Lors de ce travail, ce qui a frappé toute l'instance, c'est le consensus qui se fait autour de la contractualisation. Certes, il y a des choses à améliorer, mais tous s'accordent à dire que cette politique est un progrès.
La contractualisation a-t-elle permis un renforcement du rôle du président d'université?
Un renforcement de son rôle et de son pouvoir, c'est évident ! Quand des laboratoires de recherche traitent directement avec le Ministère ou le CNRS, par exemple, il n'y voit rien !
Quand il reçoit une enveloppe budgétaire sur critères objectifs, il ne peut pas tellement protester!
Avec la contractualisation, le président doit établir un projet avec l'appui de son université et présenter un bilan. Cette politique le renforce non seulement à l'extérieur mais aussi à l'intérieur de son établissement.
Le risque, c'est que le projet reste au niveau de l'équipe présidentielle. Il y a un effort à faire pour impliquer davantage enseignants et étudiants. Cela dépend évidemment de la communication mise en œuvre au sein de l'université.
Comment alors développer cette communication?
Il n'y a pas de bonne recette. Cela dépend vraiment des établissements. Certes, le contrat doit rester l'affaire du président mais l'information doit être démultipliée. On pourrait imaginer par exemple une formation à destination des enseignants et des représentants étudiants afin qu'ils saisissent tous les enjeux de la contractualisation. Lors de nos auditions, nous avons eu des enseignants qui nous disaient "Nous, le contrat, on sait pas trop en quoi cela consiste." Le projet doit donc être largement diffusé.
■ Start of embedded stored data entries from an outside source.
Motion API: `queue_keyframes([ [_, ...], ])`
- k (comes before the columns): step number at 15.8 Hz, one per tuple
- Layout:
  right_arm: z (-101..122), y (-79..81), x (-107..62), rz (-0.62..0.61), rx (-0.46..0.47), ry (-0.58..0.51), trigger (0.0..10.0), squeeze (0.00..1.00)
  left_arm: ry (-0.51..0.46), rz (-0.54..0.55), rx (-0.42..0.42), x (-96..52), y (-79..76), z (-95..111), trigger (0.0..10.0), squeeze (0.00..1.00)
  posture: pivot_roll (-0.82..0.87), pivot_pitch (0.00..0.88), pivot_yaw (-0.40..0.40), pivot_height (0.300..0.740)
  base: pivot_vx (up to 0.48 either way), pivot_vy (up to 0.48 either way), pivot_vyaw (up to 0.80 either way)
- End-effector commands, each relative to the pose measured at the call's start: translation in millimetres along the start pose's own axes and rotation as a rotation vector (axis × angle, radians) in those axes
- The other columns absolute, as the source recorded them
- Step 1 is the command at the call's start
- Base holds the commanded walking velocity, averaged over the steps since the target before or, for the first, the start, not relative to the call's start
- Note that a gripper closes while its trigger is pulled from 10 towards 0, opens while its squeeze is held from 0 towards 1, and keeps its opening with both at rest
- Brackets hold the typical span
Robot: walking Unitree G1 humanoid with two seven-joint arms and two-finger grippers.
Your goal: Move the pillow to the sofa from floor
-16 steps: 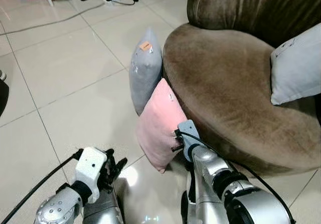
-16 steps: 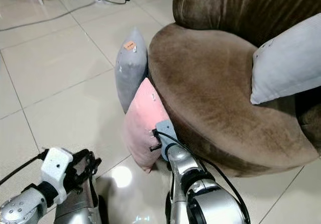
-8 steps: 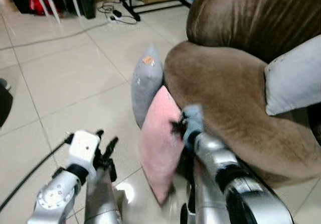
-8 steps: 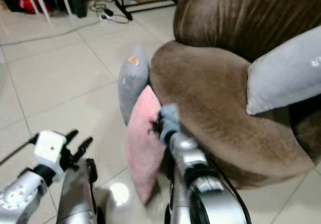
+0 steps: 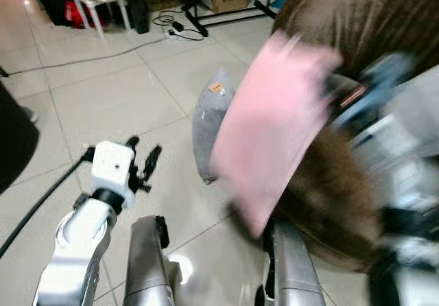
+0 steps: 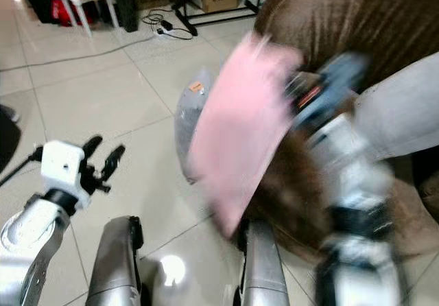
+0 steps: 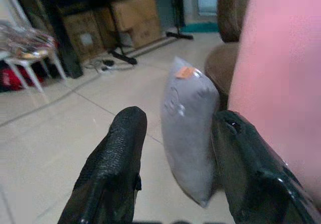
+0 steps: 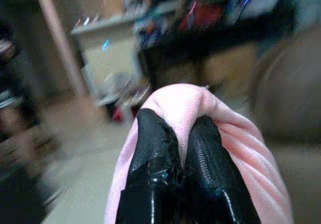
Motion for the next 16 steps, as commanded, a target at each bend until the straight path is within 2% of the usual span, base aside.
queue_keyframes([
  [1, 49.2, -22.1, 0.6, -0.076, -0.05, -0.128, 0.0, 0.0, -0.017, 0.012, 0.0, 2.9, 1.7, 5.4, 10.0, 0.0, 0.0, 0.0, -0.018, 0.496, 0.0, 0.0, 0.0],
  [2, 68.4, -28.4, 1.2, -0.093, -0.078, -0.156, 0.0, 0.0, -0.03, 0.009, 0.003, 5.3, 0.6, 9.2, 10.0, 0.0, 0.0, 0.0, -0.02, 0.496, 0.0, 0.0, 0.0],
  [3, 86.9, -30.0, 4.1, -0.104, -0.162, -0.15, 0.0, 0.0, -0.05, 0.011, 0.007, 8.7, 0.4, 15.3, 10.0, 0.0, 0.0, 0.0, -0.022, 0.496, 0.0, 0.0, 0.0],
  [4, 72.5, -13.1, 10.5, -0.075, -0.268, -0.062, 10.0, 0.0, -0.058, 0.019, 0.004, 10.9, 1.6, 18.1, 10.0, 0.0, 0.0, 0.0, -0.024, 0.496, 0.0, 0.0, 0.0],
  [5, 58.3, -0.5, 12.6, -0.047, -0.299, -0.02, 10.0, 0.0, -0.059, 0.023, 0.005, 11.3, 2.1, 18.3, 10.0, 0.0, 0.0, 0.0, -0.024, 0.496, 0.0, 0.0, 0.0],
  [6, 19.8, 21.2, 13.9, -0.044, -0.368, 0.078, 10.0, 0.0, -0.063, 0.034, 0.011, 12.0, 2.9, 18.8, 10.0, 0.0, 0.0, 0.0, -0.029, 0.496, 0.0, 0.0, 0.0],
  [7, -1.7, 27.2, 12.8, -0.072, -0.407, 0.143, 10.0, 0.0, -0.067, 0.042, 0.012, 12.5, 3.4, 19.6, 10.0, 0.0, 0.0, 0.0, -0.029, 0.496, 0.0, 0.0, 0.0],
  [8, -16.8, 35.4, 10.5, -0.079, -0.377, 0.172, 10.0, 0.0, -0.07, 0.046, 0.012, 12.4, 3.9, 20.3, 10.0, 0.0, 0.01, 0.0, -0.034, 0.496, 0.0, 0.0, 0.0],
  [9, -37.6, 45.1, 5.3, -0.109, -0.29, 0.216, 10.0, 0.0, -0.069, 0.06, 0.015, 11.4, 5.8, 20.5, 10.0, 0.0, 0.01, 0.0, -0.034, 0.496, 0.0, 0.0, 0.0],
  [11, -60.1, 49.2, -2.9, -0.171, -0.224, 0.284, 10.0, 0.0, -0.061, 0.098, 0.019, 9.4, 10.8, 17.2, 10.0, 0.0, 0.01, 0.0, -0.03, 0.516, 0.0, 0.0, 0.0],
  [14, -71.5, 50.4, -13.6, -0.209, -0.216, 0.304, 10.0, 0.0, -0.056, 0.131, 0.028, 7.0, 12.8, 11.9, 10.0, 0.0, 0.01, 0.0, -0.027, 0.531, 0.0, 0.0, 0.0],
  [15, -80.9, 55.4, -26.1, -0.218, -0.184, 0.321, 10.0, 0.0, -0.035, 0.148, 0.058, 3.4, 14.6, 1.8, 10.0, 0.0, 0.0, 0.0, -0.03, 0.541, 0.0, 0.0, 0.0],
  [16, -85.5, 60.5, -31.3, -0.206, -0.173, 0.332, 10.0, 0.0, -0.021, 0.153, 0.082, 2.3, 15.6, -3.8, 10.0, 0.0, 0.0, 0.0, -0.037, 0.546, 0.0, 0.0, 0.0],
])
Point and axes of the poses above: a point about 5 cm out from each wrist's last joint towards the gripper, its own x axis pointing out of the wrist towards the gripper, its own z axis along the axis of the wrist's last joint, y = z × x, the point moved 4 cm from there along x, pointing out of the wrist towards the gripper, and after that the axes turned 11 degrees about -x, right-handed, at the moved point
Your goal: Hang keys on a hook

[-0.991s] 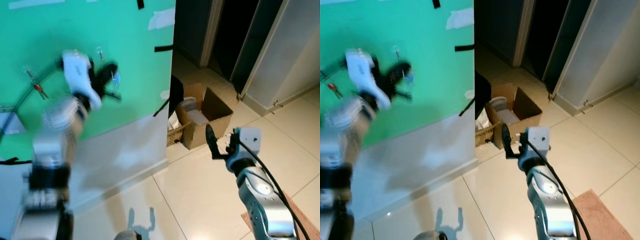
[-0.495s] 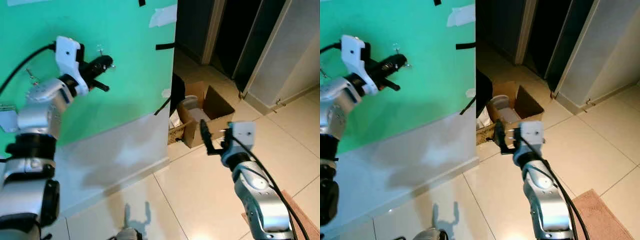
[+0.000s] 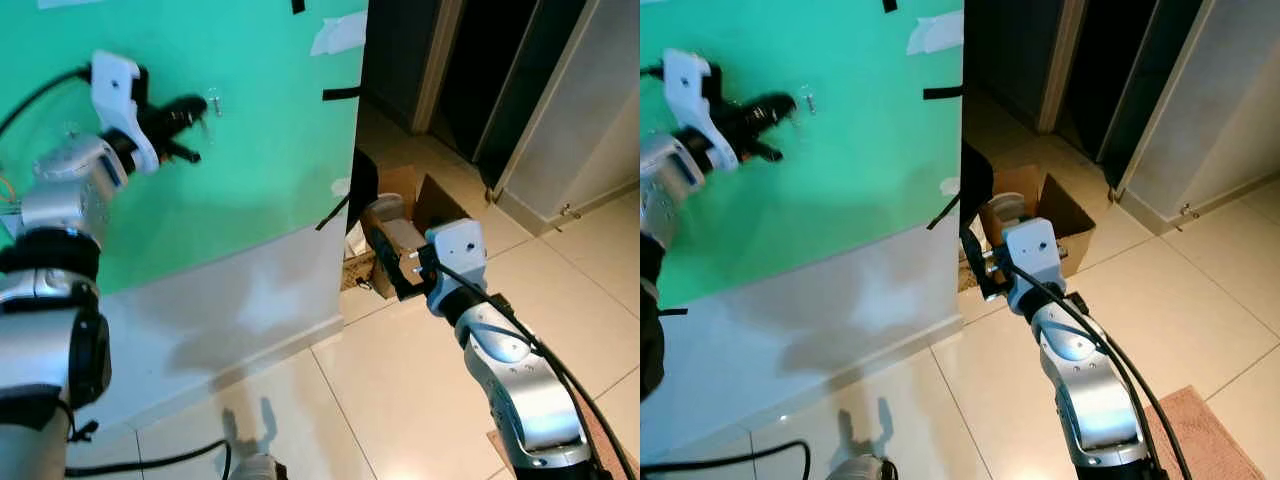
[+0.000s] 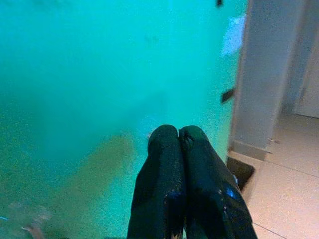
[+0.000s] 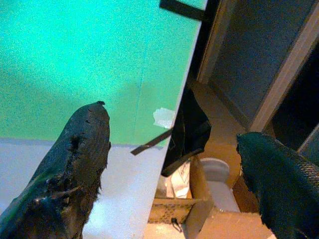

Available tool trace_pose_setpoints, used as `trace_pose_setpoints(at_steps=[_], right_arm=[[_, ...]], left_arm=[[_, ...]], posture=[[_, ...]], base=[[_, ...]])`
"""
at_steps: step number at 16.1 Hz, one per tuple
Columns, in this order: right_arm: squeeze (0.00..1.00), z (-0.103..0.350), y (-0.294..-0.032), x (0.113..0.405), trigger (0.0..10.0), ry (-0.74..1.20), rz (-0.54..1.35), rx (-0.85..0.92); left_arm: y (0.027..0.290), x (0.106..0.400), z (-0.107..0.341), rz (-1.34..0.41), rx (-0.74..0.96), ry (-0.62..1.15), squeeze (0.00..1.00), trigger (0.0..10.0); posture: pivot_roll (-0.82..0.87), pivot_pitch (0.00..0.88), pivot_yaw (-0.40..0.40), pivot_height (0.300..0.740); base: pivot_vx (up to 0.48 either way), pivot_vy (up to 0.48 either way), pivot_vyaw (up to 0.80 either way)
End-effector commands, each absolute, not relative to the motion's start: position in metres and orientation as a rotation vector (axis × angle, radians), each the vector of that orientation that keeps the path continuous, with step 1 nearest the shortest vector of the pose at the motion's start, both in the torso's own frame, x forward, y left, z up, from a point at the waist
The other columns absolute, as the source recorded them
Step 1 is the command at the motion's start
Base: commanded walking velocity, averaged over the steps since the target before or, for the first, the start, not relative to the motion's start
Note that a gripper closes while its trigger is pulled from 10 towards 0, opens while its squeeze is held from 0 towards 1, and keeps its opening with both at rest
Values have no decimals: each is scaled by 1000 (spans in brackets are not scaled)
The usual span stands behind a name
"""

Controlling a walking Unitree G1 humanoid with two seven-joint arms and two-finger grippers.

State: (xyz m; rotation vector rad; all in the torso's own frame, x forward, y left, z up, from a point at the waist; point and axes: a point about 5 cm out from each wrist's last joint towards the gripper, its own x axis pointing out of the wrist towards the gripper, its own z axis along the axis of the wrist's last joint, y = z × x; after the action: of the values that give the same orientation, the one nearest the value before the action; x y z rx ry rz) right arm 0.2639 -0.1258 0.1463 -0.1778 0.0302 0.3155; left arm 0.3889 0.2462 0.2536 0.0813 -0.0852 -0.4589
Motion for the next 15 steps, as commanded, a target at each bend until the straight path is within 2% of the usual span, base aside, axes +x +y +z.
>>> trace_pose_setpoints(at_steps=[1,4,11,15], right_arm=[[0,149,-124,264,10000,29,329,-196],[0,151,-121,260,10000,28,353,-193],[0,151,-116,263,10000,33,368,-185],[0,152,-117,264,10000,29,362,-187]], left_arm=[[250,390,256,-436,96,-88,0,10000],[251,392,256,-425,84,-94,0,10000],[232,396,249,-552,77,-41,0,10000],[228,400,252,-511,69,-61,0,10000]], posture=[[-37,0,46,740],[-31,0,50,740],[-7,0,45,740],[-14,0,50,740]], base=[[0,0,0],[0,0,0],[0,0,0],[0,0,0]])
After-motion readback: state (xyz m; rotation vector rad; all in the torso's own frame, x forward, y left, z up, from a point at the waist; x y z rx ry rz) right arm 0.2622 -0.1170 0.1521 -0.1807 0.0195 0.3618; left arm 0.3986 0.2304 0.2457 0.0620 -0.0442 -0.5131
Dans le rapport, vous estimez que la forme quadriennale adoptée par le contrat n'est pas forcément la bonne…
Effectivement. Un bon contrat doit être préparé, évalué, voire révisé à mi-parcours pour procéder à quelques ajustements. En quatre ans, c'est strictement impossible ! Le Conseil national d'évaluation (CNE) nous l'a dit. On court derrière les contrats. Les universités sont déjà en train de penser le prochain alors qu'on commence à évaluer le précédent.
Nous pensons que des contrats sur cinq ou six ans seraient plus raisonnables.
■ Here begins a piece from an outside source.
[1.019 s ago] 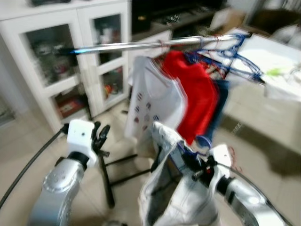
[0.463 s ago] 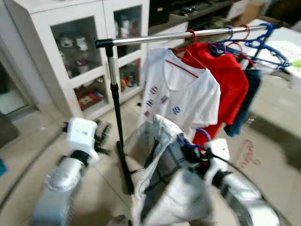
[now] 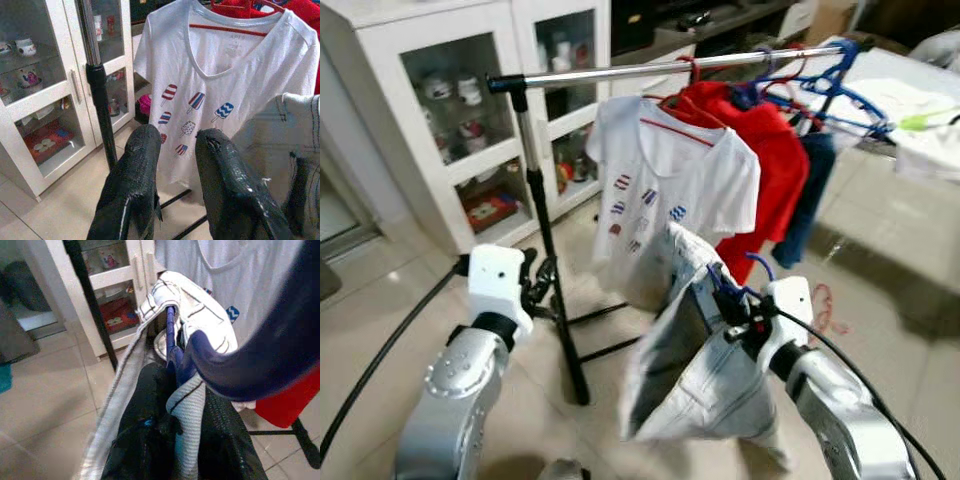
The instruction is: Hang hanger
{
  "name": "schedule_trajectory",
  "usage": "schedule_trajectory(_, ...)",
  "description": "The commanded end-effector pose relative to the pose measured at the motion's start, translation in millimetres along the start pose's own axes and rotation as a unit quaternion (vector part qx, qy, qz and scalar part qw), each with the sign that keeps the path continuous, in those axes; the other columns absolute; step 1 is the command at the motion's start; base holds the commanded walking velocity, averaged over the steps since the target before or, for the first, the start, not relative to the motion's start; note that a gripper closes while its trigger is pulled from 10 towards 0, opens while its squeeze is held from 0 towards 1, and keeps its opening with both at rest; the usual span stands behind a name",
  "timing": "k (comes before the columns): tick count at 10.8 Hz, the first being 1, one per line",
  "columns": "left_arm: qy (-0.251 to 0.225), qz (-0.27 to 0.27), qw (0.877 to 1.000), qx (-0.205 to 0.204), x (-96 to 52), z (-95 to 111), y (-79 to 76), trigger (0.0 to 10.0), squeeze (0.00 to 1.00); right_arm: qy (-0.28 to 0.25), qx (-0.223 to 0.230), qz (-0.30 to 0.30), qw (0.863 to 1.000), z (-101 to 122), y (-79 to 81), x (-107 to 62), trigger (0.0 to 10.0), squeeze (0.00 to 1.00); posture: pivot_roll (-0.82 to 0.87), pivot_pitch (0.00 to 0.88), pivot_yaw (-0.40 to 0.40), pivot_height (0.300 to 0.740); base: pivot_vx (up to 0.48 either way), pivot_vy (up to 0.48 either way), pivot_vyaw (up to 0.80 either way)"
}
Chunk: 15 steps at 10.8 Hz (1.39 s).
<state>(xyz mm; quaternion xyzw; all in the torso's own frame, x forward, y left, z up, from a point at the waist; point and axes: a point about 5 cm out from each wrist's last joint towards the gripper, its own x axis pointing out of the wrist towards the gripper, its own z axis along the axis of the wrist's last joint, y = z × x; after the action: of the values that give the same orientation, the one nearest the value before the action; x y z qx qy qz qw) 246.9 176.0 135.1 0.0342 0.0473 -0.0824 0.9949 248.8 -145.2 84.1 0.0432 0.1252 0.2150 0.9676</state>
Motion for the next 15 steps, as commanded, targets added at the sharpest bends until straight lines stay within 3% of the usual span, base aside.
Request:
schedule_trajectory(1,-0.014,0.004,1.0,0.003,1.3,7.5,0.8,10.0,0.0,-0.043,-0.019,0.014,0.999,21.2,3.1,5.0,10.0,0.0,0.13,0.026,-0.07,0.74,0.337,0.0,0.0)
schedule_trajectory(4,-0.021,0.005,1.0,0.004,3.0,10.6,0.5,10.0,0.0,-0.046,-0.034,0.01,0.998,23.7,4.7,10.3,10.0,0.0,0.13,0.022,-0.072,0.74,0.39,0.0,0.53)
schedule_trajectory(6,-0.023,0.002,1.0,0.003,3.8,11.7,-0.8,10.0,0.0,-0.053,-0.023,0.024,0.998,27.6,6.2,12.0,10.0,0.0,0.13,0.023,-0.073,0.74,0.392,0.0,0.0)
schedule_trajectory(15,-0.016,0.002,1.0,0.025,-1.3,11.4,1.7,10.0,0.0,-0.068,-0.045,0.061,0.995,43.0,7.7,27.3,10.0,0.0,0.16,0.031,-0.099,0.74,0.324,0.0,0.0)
L'Etat est gestionnaire direct de 80% des ressources allouées à l'université. Faudrait-il procéder à un rééquilibrage?
Les ressources extérieures de l'université tendent à augmenter, grâce, notamment, aux collectivités, aux entreprises et parfois, aux droits d'inscriptions des étudiants.
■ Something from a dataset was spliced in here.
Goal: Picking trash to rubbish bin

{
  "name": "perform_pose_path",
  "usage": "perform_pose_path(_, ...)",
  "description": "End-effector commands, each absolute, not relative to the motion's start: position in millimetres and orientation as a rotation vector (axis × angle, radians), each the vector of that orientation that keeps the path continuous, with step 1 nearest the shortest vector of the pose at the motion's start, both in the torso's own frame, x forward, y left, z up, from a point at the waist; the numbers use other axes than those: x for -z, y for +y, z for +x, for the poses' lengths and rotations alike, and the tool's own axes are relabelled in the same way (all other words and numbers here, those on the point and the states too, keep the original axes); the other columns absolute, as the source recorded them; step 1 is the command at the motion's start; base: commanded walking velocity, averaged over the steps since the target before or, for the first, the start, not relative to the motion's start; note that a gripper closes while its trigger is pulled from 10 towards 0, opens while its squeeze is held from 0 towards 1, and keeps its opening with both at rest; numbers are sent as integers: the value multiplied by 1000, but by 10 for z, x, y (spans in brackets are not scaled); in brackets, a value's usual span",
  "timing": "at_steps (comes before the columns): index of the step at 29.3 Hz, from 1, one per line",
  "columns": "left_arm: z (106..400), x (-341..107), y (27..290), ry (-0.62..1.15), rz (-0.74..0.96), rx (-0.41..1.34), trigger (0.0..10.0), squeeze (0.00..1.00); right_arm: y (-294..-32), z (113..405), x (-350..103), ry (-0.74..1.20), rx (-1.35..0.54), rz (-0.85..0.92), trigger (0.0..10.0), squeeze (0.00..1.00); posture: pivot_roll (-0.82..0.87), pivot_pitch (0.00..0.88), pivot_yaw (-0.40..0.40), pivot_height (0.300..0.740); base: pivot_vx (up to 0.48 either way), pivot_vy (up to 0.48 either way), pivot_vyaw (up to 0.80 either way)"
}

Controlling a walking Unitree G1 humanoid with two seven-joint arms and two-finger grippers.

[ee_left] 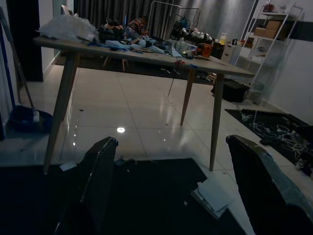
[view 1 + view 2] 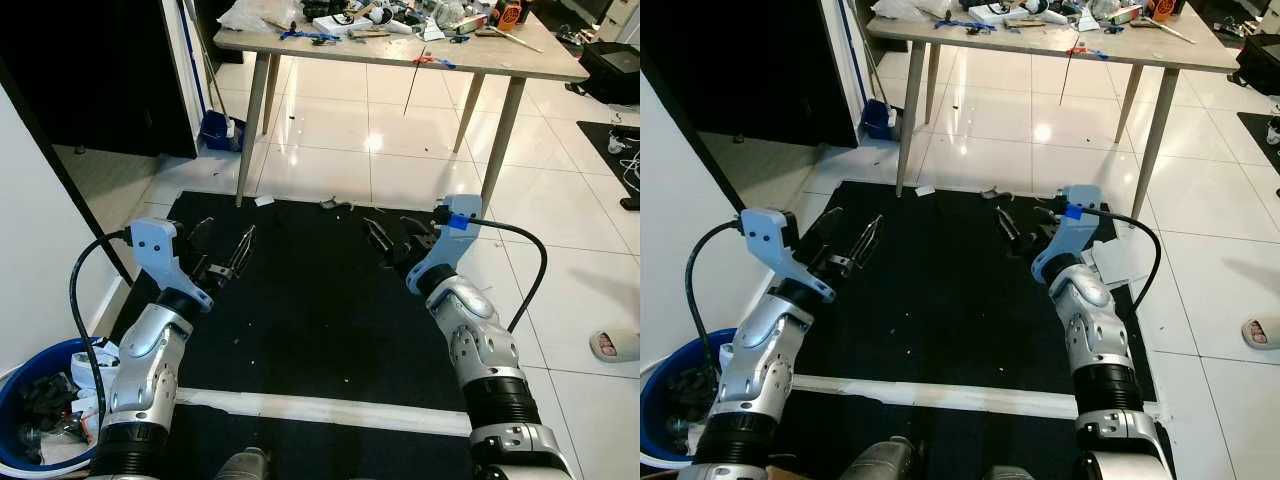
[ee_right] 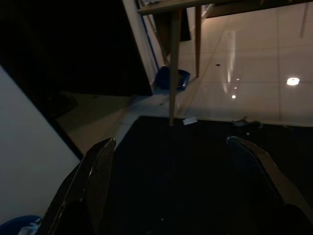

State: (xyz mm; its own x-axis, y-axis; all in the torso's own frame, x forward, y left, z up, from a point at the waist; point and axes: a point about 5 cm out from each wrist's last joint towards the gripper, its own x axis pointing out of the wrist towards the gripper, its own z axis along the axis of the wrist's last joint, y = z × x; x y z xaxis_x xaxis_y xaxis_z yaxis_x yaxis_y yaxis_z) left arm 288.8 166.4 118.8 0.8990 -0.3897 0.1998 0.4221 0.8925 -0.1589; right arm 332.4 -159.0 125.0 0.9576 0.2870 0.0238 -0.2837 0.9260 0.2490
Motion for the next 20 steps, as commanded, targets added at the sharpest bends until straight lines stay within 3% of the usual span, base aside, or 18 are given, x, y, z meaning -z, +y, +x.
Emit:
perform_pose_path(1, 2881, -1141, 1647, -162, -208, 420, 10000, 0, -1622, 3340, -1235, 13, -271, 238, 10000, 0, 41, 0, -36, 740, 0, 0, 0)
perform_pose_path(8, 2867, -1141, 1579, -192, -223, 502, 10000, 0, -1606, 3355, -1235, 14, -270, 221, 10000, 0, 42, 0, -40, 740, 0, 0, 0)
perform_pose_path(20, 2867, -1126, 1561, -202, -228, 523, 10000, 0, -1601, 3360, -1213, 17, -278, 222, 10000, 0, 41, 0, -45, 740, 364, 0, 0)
Mais il est vrai que la part de l'État reste encore très importante. La critérisation l'emporte toujours sur la contractualisation.
Évidemment, l'État doit garder la maîtrise de l'ensemble. Mais il nous semble que la part d'autonomie doit augmenter. La part contractualisée devrait donc encore croître. Nous aimerions qu'elle passe au delà des 20 %.
L'idéal serait une plus grande autonomie avec un État qui donne les grandes orientations.
Vous considérez également que l'évaluation des contrats doit être renforcée. Est-ce à dire que le travail du CNE est insuffisant?
Pas du tout ! L'évaluation menée par le CNE pénètre au cœur des problèmes universitaires. Il est nécessaire que son rôle soit renforcé.
Il faudrait procéder à une évaluation à plusieurs niveaux :
Le LMD constitue-t-il un nouveau défi pour la contractualisation?
C'est un domaine que je connais un peu moins bien. Les contrats ne sont pas incompatibles avec le LMD mais il va falloir les adapter. Je ne me fais pas trop de souci là-dessus.
Les présidents devront néanmoins veiller à prendre en compte le "D" dans leur contrat.
Autre point essentiel : on doit absolument travailler à plusieurs niveaux. L'échelle de l'Etat Central demeure importante mais n'est pas la seule. Il faudra également tenir compte des villes, des agglomérations, des régions et, bien entendu, de l'Europe.